Cisl Medici, rinvio accordo per la specialistica ambulatoriale. Cois al Ministro: “Ingiustificato e penalizzante, servizi a rischio”

19 Gennaio 2026
News Cisl Medici Lazio

Un rinvio “ingiustificato e fortemente penalizzante”. È quanto afferma la segretaria generale della Cisl Medici, Luciana Cois, a seguito del rinvio dell’approvazione dell’Accordo Collettivo Nazionale della specialistica ambulatoriale, in una lettera al Ministro della Salute, Orazio Schillaci.

L’intesa ”già sottoscritta in ipotesi”, è stata rinviata durante la seduta della Conferenza Stato-Regioni del 15 gennaio 2026, a seguito di una nota del Ministero dell’economia e finanze, “nonostante il parere favorevole già espresso dalla Corte dei Conti”.

Il rinvio non è giustificato “anche considerando che, a fronte di analoghe richieste di chiarimento, è stato invece approvato l’accordo della medicina generale, determinando una evidente disparità di trattamento tra professionisti che operano quotidianamente all’interno del Servizio Sanitario Nazionale”.

La decisione penalizza oltre 20.000 specialisti ambulatoriali convenzionati: medici, veterinari, psicologi , biologi e chimici che rappresentano una componente strutturale e strategica del Servizio sanitario nazionale che “garantiscono continuità assistenziale, supporto qualificato alla medicina generale, attività specialistiche territoriali e ospedaliere, contribuendo inoltre, in modo determinante, alla presa in carico dei pazienti cronici, alla riduzione delle liste d’attesa e alla decongestione dei pronto soccorso”.

Per questo il protarsi del rinvio  “rischia  di compromettere il percorso del Pnrr  in particolare per quanto riguarda Case della Comunità, Ospedali di Comunità e assistenza domiciliare, che presuppongono il pieno coinvolgimento della specialistica ambulatoriale”.
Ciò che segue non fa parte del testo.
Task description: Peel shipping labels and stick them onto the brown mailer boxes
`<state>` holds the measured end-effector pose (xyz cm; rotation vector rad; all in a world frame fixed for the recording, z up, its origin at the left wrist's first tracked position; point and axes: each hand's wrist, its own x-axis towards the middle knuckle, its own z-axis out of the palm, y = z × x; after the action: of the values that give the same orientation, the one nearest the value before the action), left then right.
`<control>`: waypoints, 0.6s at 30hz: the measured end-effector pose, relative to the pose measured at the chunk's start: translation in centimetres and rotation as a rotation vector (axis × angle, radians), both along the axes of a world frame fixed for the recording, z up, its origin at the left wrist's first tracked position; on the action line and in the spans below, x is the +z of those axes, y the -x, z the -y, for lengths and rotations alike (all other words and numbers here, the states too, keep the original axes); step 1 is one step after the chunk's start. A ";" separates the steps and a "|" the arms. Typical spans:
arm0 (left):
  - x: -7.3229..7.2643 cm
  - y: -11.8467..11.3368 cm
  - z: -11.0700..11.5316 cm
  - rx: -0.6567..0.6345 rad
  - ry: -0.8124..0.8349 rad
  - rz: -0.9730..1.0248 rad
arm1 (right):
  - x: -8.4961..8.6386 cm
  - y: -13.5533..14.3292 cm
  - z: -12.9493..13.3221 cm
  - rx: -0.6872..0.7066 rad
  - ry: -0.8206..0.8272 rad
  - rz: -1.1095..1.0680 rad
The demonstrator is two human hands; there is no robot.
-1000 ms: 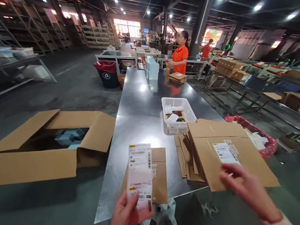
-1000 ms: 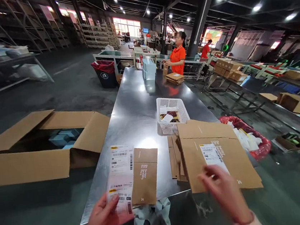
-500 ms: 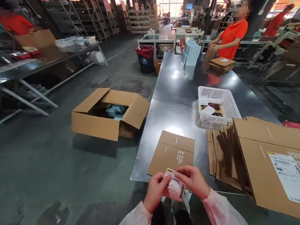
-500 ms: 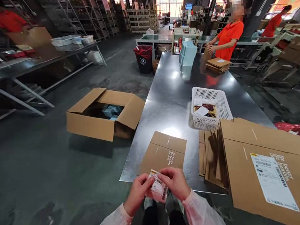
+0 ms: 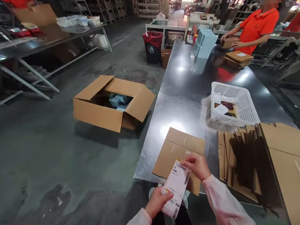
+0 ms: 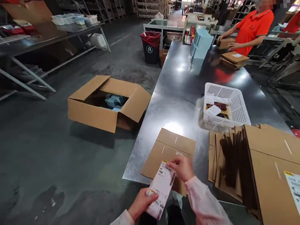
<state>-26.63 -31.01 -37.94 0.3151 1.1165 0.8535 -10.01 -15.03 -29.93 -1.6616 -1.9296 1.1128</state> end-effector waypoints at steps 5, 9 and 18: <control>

Per questo la Cisl Medici chiede a Schillaci “un autorevole intervento affinché il rinvio sia rimosso e si giunga rapidamente all’approvazione definitiva dell’Accordo. In assenza di risposte concrete, la CISL Medici ha già dichiarato lo stato di agitazione della categoria, riservandosi tutte le iniziative sindacali a tutela dei professionisti rappresentati e del diritto alla salute dei cittadini”.